What additional research would be recommended? Again, this was written from the perspective of what an average user would be able to gather from Mint.com’s site and usage.
It boggles the mind that someone would call you out on providing free analysis of a service in which security is essential. The account information and aggregation of transactions is enough to provide quite a bit of financial and potentially credit-record damage to the account holder if misused.
On a slightly different topic, have you taken a look at PayPal’s use of the Versign “credit card” RSA tokens? I was curious enough to pay the $5 to receive the card. It is an interesting device but PayPal does allow bypassing the use of it even when it is tied to an account. So I wonder if the security offered by the device is mostly circumvented in order to maintain convenient access to the account.
I found your discussion of Mint.com to be very illuminating. I had started an account but was concerned about having all of my financial data in one place. After reading your analysis, I agree that Mint.com falls short of the mark, since fairly simple measures like an automatic lock-out after a certain number of failed attempts, and challenge questions before allowing a new password, are missing from their site.
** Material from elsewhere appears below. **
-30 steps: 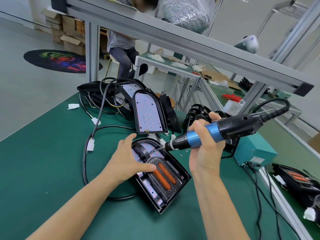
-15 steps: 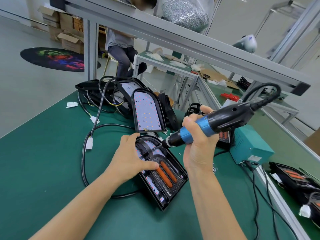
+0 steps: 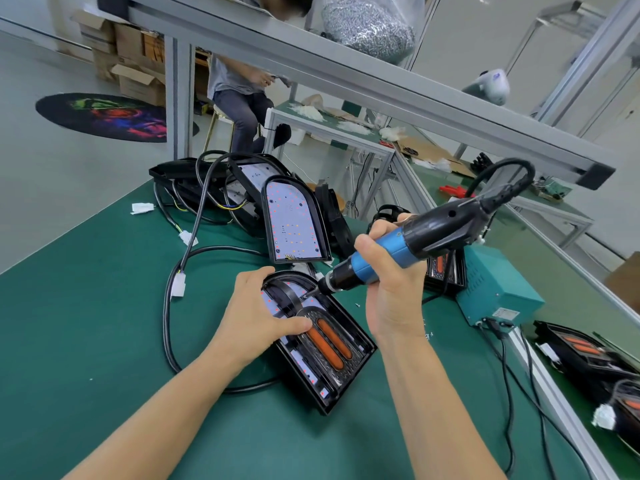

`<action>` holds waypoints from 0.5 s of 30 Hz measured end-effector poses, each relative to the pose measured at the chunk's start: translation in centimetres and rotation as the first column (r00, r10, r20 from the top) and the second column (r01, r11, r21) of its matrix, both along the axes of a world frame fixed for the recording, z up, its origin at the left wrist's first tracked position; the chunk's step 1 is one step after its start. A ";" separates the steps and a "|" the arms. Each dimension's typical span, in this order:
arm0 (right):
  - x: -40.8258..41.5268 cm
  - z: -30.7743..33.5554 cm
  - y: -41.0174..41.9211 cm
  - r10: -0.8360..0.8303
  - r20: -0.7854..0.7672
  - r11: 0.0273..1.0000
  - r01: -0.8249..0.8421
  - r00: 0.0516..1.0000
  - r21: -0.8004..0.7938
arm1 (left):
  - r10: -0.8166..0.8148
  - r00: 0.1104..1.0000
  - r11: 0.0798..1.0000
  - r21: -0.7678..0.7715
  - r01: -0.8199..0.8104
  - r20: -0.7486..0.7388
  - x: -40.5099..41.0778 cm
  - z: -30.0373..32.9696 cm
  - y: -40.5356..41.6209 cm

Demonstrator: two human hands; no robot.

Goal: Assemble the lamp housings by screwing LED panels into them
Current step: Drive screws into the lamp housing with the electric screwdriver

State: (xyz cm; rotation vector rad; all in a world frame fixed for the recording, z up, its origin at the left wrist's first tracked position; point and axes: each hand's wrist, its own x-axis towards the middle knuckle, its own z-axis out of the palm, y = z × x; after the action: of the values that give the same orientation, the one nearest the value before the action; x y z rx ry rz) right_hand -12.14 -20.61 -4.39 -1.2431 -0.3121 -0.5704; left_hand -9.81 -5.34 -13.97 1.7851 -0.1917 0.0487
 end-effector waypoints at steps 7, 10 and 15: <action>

However, I am still looking for some sort of budgeting software to help me keep things on track, as Excel spreadsheets just don’t quite cut it. I was wondering if you’d ever considered looking at Thrive (https://www.justthrive.com), a site that is a lot like Mint.com but does have a challenge question for password reset and automatic lock-out after too many failed attempts. I would love to know your take on it (especially before I give them my financial info!). Thank you for making internet security comprehensible!